Herausforderungen bei der Personalsuche
Neben der Buchungslage bleibt jedoch die Frage nach ausreichend qualifiziertem Personal ein ständiges Thema für die Betriebe. „Aktuell hat sich die Situation etwas entspannt, dennoch fehlen noch immer zahlreiche Mitarbeiterinnen und Mitarbeiter“, erklärt Alois Rainer. Initiativen wie die „Bist Happy“-Kampagne der Wirtschaftskammer Tirol sollen dazu beitragen, die Zufriedenheit der Mitarbeiter zu messen und somit langfristig für motivierte und loyale Arbeitskräfte zu sorgen.
Nachhaltigkeit als Pluspunkt für Tirol
Ein weiterer Faktor, der das Image Tirols als Urlaubsdestination stärkt, ist das positive Feedback der Gäste.
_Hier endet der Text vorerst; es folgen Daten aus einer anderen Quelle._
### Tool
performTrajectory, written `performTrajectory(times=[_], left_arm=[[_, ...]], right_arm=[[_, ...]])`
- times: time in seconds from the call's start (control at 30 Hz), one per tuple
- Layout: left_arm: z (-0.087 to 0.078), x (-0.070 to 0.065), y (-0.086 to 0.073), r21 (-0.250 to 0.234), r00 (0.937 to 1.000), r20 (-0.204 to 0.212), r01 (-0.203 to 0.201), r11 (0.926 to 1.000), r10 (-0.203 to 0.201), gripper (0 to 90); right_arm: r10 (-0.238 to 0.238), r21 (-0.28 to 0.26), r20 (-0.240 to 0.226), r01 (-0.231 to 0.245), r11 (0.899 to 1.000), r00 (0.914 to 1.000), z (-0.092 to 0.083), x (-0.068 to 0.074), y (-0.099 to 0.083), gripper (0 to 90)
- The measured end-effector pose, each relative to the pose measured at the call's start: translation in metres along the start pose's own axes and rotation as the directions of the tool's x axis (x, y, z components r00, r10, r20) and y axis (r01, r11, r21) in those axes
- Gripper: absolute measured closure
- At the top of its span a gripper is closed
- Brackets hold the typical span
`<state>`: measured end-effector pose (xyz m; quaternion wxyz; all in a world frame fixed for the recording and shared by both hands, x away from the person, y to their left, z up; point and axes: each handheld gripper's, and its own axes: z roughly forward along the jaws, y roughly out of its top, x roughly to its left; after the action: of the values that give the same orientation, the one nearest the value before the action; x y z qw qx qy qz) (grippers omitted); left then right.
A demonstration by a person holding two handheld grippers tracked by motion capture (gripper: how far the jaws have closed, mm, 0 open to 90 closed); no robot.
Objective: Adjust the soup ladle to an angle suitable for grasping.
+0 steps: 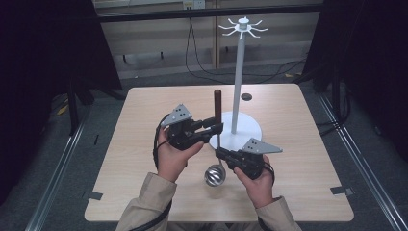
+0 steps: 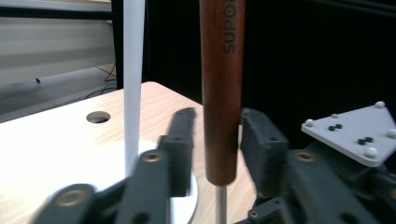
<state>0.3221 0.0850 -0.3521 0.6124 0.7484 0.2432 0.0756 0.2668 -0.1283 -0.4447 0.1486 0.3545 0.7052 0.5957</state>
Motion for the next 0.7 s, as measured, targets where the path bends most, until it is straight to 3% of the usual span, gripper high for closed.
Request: performTrajectory(times=[0.07, 0.13, 0.2, 0.33, 0.7], left_arm=[[0.000, -0.001, -0.001, 0.019, 0.9992, -0.012, -0.039, 0.9991, 0.039, 50.3], [0.000, -0.001, -0.003, 0.024, 0.9985, -0.001, -0.055, 0.9982, 0.055, 44.3], [-0.004, 0.001, -0.005, 0.042, 0.9975, -0.016, -0.068, 0.9968, 0.068, 38.5], [-0.010, 0.006, -0.010, 0.031, 0.9990, -0.025, -0.036, 0.9989, 0.037, 31.0], [-0.020, 0.017, -0.029, 0.077, 0.9956, -0.081, -0.042, 0.9962, 0.048, 20.0]], right_arm=[[-0.012, 0.000, -0.006, 0.012, 1.000, 0.9999, 0.001, 0.002, 0.001, 85.9], [-0.013, -0.002, -0.010, 0.013, 1.000, 0.9999, 0.002, 0.003, 0.002, 85.9], [-0.011, -0.001, -0.015, 0.011, 1.000, 0.9998, 0.002, 0.002, 0.002, 85.9], [-0.014, 0.010, -0.014, 0.014, 1.000, 0.9998, 0.002, -0.002, 0.000, 85.8], [-0.003, 0.002, -0.002, 0.003, 1.000, 1.0000, -0.007, -0.012, 0.002, 85.8]])
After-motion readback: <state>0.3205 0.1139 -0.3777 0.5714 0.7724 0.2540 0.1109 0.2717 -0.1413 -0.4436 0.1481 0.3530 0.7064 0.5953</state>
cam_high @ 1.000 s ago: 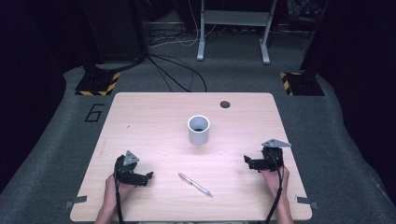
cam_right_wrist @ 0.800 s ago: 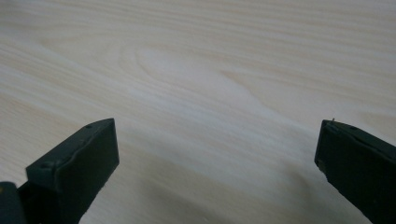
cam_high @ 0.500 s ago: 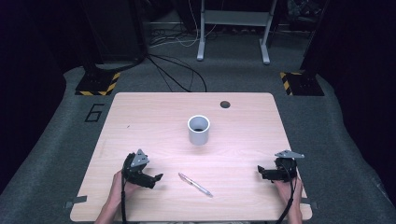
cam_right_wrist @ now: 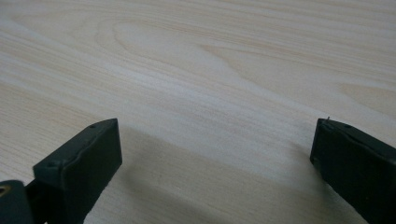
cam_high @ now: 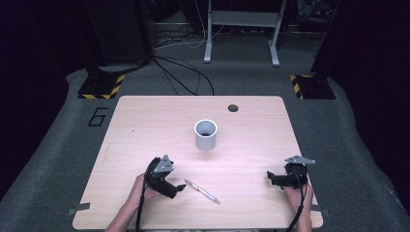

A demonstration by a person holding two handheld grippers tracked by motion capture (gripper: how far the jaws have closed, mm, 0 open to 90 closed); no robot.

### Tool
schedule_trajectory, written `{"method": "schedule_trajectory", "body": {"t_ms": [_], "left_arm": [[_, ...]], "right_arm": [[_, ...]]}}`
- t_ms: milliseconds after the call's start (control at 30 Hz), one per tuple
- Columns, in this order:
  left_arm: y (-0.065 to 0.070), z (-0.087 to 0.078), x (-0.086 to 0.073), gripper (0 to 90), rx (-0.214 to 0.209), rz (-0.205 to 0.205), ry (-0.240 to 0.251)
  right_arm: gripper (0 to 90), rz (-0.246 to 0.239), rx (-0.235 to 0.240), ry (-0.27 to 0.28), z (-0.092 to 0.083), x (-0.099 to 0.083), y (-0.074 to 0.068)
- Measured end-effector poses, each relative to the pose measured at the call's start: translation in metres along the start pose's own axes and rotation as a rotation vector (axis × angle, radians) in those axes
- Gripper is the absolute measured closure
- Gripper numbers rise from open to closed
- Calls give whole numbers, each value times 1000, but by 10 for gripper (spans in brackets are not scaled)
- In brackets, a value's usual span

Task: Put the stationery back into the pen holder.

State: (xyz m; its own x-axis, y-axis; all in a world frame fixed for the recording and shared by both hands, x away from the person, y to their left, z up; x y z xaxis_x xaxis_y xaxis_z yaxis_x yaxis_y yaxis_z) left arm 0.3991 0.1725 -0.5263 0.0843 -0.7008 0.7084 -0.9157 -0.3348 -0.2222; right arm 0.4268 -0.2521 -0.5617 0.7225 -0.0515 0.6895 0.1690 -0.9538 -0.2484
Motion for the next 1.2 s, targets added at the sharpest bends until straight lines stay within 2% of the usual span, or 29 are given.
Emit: {"method": "schedule_trajectory", "body": {"t_ms": [33,167,367,533,600,633,667,767,800,833,933,967,1000,1033,1067,1200], "left_arm": [[3,4,4,7,-8,18,-1],[12,16,16,9,-38,46,4],[28,34,31,17,-122,91,12],[37,45,38,49,-154,128,-6],[40,47,40,72,-179,139,-7],[43,48,41,112,-188,143,-7],[44,49,43,112,-197,165,-20],[53,52,49,190,-228,226,-37],[55,54,52,265,-248,247,-38],[56,55,53,290,-260,256,-37],[59,58,57,387,-279,291,-79],[61,59,60,449,-292,302,-94],[61,59,60,461,-292,302,-94],[62,60,61,461,-310,316,-106],[63,60,62,486,-332,324,-112],[67,62,63,585,-363,356,-127]], "right_arm": [[16,-12,-3,-4,0,0,0],[16,-27,-11,-6,0,-1,-1],[25,-17,-8,-1,0,-1,-1],[37,-30,-6,2,-1,0,0],[39,-14,-8,1,-1,-1,0],[40,-19,-6,4,-1,0,0],[40,-19,-6,4,-1,0,0],[44,-10,-10,3,-1,-1,-1],[50,-11,-9,7,-1,-1,-1],[59,-9,-16,8,-1,-1,-1],[62,-8,-18,8,-2,-1,-1],[63,-12,-18,10,-2,-1,0],[63,-12,-18,10,-2,-1,0],[63,-13,-18,10,-2,-1,0],[63,-6,-20,9,-2,-1,-1],[71,-8,-20,15,-2,-1,0]]}}
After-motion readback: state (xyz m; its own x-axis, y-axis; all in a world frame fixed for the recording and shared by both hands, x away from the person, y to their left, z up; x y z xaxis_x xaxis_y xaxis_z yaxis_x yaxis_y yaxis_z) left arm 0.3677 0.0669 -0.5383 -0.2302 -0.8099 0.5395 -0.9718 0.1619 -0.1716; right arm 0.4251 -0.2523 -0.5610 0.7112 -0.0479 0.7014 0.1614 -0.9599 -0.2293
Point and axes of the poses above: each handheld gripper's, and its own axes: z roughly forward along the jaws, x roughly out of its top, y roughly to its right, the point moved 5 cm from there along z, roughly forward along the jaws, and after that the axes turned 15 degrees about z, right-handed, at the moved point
Eine Analyse von mehr als 30.000 Gästebewertungen durch die Tirol Werbung ergab, dass 85 Prozent der Bewertungen positiv ausfielen. Besonders im Bereich Nachhaltigkeit erhielt Tirol hohe Zustimmungswerte: 92 Prozent der Bewertungen zu diesem Thema waren positiv, wobei die Gäste vor allem die Regionalität und die Verwendung regionaler Produkte lobten.